Est-ce que vous pourriez me raconter la genèse du projet ? 

C'est venu de l'amitié avec Philip Cockle qui est le personnage principal du film. Une partie de  ma famille vit dans les Cévennes. C'est comme ça que nous nous sommes rencontrés. J'ai appris en faisant sa connaissance qu'il faisait ce travail-là depuis trente ans ; la restauration de ces canaux et ces  systèmes d'irrigation pour des moulins, des moulins qui ne tournent plus depuis des décennies. 

Et pourtant il continue de préserver le passage de l’eau, ce patrimoine immatériel, chaque année. Pour que l'eau circule, il faut que tout le béal, ce long canal, soit vidé, ce qu'on voit dans le film.  Son travail est détruit chaque année par les épisodes cévenols (1), par les orages et le passage des  sangliers.
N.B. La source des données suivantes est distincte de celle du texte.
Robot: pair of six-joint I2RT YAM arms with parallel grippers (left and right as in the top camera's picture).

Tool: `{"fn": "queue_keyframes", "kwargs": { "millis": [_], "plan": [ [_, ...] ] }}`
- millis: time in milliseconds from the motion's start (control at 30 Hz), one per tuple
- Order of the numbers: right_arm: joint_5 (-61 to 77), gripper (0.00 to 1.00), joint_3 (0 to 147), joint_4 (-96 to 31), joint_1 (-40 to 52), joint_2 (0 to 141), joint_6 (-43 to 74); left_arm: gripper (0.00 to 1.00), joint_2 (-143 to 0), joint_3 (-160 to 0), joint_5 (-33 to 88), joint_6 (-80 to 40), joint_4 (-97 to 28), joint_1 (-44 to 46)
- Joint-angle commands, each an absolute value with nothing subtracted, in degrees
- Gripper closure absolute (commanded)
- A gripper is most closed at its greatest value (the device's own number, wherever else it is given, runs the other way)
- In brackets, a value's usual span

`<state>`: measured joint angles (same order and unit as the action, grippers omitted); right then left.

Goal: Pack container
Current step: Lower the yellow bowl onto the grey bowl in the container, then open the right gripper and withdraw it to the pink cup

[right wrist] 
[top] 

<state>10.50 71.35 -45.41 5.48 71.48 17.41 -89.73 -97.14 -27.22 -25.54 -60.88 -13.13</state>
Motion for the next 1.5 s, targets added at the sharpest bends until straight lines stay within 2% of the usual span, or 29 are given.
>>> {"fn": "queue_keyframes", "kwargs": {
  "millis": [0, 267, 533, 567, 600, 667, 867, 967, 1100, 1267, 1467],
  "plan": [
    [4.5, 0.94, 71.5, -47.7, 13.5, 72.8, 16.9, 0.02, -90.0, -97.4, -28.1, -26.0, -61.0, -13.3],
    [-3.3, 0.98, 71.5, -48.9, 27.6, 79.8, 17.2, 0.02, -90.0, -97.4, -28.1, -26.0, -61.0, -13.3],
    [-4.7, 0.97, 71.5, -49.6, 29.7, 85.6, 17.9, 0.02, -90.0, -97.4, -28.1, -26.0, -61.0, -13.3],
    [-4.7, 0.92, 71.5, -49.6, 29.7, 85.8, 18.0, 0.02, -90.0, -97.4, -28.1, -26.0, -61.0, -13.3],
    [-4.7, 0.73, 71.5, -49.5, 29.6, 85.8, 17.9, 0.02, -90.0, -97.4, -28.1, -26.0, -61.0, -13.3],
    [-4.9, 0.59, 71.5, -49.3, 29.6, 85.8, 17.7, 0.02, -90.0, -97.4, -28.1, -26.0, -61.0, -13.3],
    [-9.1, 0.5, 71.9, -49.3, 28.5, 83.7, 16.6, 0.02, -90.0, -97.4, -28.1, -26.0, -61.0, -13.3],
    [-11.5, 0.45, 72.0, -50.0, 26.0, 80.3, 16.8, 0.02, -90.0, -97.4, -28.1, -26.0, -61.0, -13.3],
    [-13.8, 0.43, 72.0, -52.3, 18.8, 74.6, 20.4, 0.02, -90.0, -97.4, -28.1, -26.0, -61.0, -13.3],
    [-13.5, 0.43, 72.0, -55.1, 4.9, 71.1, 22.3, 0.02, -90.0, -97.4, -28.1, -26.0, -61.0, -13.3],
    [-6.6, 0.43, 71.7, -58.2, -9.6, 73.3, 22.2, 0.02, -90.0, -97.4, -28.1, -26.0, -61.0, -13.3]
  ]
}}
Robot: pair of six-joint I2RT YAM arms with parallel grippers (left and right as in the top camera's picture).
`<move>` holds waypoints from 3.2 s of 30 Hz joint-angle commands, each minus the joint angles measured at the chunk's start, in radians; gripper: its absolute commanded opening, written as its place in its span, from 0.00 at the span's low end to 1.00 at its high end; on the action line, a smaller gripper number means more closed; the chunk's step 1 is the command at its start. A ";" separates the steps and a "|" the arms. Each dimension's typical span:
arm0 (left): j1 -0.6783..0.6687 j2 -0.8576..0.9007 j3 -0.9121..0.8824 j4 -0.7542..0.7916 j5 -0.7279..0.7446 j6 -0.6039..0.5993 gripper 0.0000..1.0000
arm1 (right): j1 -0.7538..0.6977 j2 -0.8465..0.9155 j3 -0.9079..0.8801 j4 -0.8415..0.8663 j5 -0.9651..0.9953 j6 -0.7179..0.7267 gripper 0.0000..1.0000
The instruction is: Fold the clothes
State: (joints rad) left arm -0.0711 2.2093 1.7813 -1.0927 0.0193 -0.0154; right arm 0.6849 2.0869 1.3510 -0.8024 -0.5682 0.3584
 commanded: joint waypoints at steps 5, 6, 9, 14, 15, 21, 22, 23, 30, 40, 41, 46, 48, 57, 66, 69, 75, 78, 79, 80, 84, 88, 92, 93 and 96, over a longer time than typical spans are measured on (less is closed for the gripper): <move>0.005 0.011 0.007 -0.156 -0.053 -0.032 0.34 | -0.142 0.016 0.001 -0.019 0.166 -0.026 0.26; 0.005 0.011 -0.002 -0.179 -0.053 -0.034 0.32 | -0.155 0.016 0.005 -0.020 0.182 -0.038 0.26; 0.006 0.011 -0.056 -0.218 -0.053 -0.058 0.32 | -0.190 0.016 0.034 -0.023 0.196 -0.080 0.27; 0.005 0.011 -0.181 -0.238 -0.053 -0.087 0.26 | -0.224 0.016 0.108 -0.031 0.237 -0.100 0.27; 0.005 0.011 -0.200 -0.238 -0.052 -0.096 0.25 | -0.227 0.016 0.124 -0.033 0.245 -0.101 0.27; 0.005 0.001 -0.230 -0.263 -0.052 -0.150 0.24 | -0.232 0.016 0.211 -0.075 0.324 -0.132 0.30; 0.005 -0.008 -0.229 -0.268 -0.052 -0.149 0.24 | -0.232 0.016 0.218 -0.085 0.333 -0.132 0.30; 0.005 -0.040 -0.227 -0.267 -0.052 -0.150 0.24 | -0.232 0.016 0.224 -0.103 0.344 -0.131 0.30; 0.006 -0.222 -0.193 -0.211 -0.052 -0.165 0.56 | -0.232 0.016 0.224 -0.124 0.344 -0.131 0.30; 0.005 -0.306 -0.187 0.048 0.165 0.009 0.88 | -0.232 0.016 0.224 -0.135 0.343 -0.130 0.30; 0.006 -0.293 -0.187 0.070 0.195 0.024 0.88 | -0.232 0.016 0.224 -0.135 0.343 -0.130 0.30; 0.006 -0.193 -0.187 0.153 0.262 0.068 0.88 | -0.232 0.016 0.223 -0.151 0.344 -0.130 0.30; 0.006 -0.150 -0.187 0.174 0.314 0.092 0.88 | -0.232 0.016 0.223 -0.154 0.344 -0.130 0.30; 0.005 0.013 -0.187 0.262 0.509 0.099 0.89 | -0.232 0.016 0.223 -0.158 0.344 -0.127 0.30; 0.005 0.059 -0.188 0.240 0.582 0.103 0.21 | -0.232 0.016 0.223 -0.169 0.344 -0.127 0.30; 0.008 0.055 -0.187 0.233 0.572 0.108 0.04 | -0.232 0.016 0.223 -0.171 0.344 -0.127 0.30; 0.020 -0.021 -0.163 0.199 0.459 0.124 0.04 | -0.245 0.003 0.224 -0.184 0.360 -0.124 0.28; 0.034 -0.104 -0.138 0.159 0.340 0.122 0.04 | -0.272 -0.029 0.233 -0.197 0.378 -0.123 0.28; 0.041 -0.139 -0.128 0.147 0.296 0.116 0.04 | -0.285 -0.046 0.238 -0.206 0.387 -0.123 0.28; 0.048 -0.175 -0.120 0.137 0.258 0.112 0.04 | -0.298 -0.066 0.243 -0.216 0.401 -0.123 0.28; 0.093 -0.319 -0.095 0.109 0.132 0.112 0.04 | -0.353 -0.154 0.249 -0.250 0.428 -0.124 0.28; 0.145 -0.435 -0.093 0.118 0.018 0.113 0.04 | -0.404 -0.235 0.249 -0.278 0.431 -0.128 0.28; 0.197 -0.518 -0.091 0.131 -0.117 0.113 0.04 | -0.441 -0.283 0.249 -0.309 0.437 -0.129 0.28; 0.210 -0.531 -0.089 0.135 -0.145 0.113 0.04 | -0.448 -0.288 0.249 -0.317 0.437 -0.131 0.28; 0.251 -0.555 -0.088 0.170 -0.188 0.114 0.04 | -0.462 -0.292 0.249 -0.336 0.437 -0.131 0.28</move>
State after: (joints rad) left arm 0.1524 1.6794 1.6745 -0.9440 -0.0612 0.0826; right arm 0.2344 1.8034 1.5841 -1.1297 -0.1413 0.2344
Et lui reprend inlassablement son travail et recommence sans cesse. 

Qu’alliez-vous chercher dans ces longues séquences qui durent et restent fixes ? 
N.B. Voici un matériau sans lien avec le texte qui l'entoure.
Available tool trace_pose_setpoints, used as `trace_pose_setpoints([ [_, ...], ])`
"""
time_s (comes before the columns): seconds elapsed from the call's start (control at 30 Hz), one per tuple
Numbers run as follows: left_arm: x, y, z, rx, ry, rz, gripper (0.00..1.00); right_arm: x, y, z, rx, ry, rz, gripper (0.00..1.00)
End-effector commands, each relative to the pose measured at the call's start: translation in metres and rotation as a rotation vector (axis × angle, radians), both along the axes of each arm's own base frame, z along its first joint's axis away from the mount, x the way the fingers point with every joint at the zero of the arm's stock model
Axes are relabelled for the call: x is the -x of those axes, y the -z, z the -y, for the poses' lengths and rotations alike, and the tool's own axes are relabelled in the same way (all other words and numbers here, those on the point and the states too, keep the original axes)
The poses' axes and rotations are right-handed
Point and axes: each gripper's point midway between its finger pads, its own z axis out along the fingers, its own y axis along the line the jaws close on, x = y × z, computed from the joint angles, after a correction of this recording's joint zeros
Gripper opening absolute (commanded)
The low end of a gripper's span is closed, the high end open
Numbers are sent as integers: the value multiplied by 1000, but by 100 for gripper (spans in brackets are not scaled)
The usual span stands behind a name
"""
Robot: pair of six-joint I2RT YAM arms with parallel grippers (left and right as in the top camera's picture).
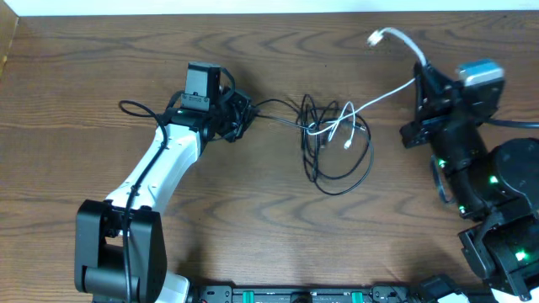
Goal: Untangle cables
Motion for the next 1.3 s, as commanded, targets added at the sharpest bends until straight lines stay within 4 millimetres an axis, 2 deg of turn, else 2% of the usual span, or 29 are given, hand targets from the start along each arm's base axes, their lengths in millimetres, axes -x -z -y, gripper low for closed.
trace_pose_setpoints([
  [0.0,0,22,-50,-309,-80,-1,8,-2,-19,29,-112,119,45,1],
  [0.2,23,40,-103,-568,-196,-116,8,-7,-19,67,-137,291,50,1],
  [0.27,28,42,-115,-599,-216,-142,8,-7,-17,80,-136,351,47,1],
  [0.5,41,48,-155,-608,-297,-237,8,-3,-17,131,-126,568,59,1],
  [0.57,48,50,-172,-609,-332,-278,8,-1,-17,146,-127,616,65,1],
  [0.83,57,52,-199,-614,-376,-327,8,3,-16,169,-139,690,67,1],
  [0.9,59,52,-202,-597,-383,-337,8,-1,-15,164,-137,654,60,1],
  [0.97,60,54,-194,-552,-345,-342,8,-7,-12,154,-129,594,46,1],
  [1.1,56,54,-170,-503,-134,-285,8,-22,-4,132,-114,464,11,1],
  [1.2,53,52,-161,-509,7,-222,8,-36,8,106,-101,316,-33,1],
  [1.23,50,51,-156,-501,55,-194,14,-41,12,97,-97,269,-49,1],
  [1.27,48,50,-150,-486,109,-160,28,-48,20,87,-93,213,-75,1],
])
Ces durées sont pensées à partir du travail de Philip. Tout a été écrit à partir de là. Tout a été chorégraphié à partir de son  travail. J’espère et je crois qu'il y a une complicité qui se crée avec le spectateur. La mise en  scène est un gage de complicité, tout le monde sent que le film est en train de se faire, et c’est  justement dans l’étirement de ces durées qu’on peut être surpris par l’accident, le rêve,  l’incertain… Raconter trente ans est impossible, alors j'ai eu envie de raconter des moments de  travail entiers, qu'on puisse voir le paysage qui se transforme aussi à travers eux. On a énormément répété avant les prises parce que nous n'avions pas la possibilité d’en  faire beaucoup. On avait des  bobines de 122 mètres. Ça fait onze minutes à peu près. On savait que telle action à tel endroit allait durer tant de temps dans ses déplacements, dans ses attentes. Ces durées étaient aussi déterminées par cette tension entre les moments de travail et les moments de repos.  

J’ai eu l’impression que le dispositif laissait beaucoup de place à l'action de la lumière, la météo, la pluie sur l’environnement … est-ce que c’était une volonté de montrer l’environnement comme quelque chose de vivant ? 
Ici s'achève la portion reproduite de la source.